▶ **WORK TO COMPLETE**
No picture belongs in the answer, which must hold exactly the lines from the one with "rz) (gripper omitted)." through the final line below.

DATA SECTION: Begin

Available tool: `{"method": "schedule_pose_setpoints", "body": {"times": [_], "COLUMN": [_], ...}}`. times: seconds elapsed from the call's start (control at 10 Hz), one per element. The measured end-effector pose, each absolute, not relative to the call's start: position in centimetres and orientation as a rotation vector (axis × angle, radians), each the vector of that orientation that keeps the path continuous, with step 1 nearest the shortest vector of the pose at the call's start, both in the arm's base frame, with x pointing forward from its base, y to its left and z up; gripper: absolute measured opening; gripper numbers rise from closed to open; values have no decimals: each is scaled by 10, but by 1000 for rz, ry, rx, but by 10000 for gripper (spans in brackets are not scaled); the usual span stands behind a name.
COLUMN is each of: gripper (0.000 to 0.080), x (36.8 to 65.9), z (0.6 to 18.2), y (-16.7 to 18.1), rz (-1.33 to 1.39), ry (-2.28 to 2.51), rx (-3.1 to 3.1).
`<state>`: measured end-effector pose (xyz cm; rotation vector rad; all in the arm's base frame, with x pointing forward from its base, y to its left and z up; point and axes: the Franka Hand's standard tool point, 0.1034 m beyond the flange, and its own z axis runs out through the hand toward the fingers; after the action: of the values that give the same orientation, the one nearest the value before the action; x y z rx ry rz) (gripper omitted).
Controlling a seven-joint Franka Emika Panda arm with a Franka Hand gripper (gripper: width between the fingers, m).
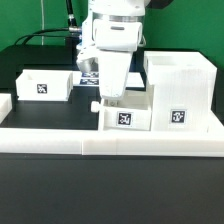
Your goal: Assemble drawer
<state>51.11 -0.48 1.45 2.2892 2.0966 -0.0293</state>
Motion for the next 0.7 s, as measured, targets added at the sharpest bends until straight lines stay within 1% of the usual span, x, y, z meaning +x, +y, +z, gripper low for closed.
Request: {"method": "schedule_pose_setpoints", "body": {"times": [0.7], "gripper": [42], "x": [511], "z": [14], "y": [-1], "rz": [-36], "ry": [2106], "rx": [2286]}}
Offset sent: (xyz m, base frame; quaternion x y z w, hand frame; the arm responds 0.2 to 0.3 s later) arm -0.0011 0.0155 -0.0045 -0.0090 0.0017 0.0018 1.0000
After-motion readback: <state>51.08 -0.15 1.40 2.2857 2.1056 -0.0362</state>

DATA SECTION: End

▶ **WRITTEN SOLUTION**
`<state>`: measured end-effector pose (xyz cm; rotation vector rad; all in the arm's base frame, with x pointing forward from its base, y to its left and z up; point and axes: the Franka Hand's standard tool point, 0.1034 m beyond the flange, and its own z axis runs out through the hand toward the fingers; after the action: of the values that give the same orientation, the one nearest the value before the action; x y z rx ry rz) (gripper omitted).
Controlling a seven-joint Franka Emika Panda arm with a Franka Hand gripper (gripper: width between the fingers, m).
Your goal: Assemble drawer
<state>51.11 -0.48 1.45 2.2892 2.0966 -0.0293</state>
Motion for the next 0.7 s, as measured, targets added at the sharpest bends until straight lines stay within 1% of the usual span, x, y, z meaning +x, +y, +z, gripper low for closed.
Request: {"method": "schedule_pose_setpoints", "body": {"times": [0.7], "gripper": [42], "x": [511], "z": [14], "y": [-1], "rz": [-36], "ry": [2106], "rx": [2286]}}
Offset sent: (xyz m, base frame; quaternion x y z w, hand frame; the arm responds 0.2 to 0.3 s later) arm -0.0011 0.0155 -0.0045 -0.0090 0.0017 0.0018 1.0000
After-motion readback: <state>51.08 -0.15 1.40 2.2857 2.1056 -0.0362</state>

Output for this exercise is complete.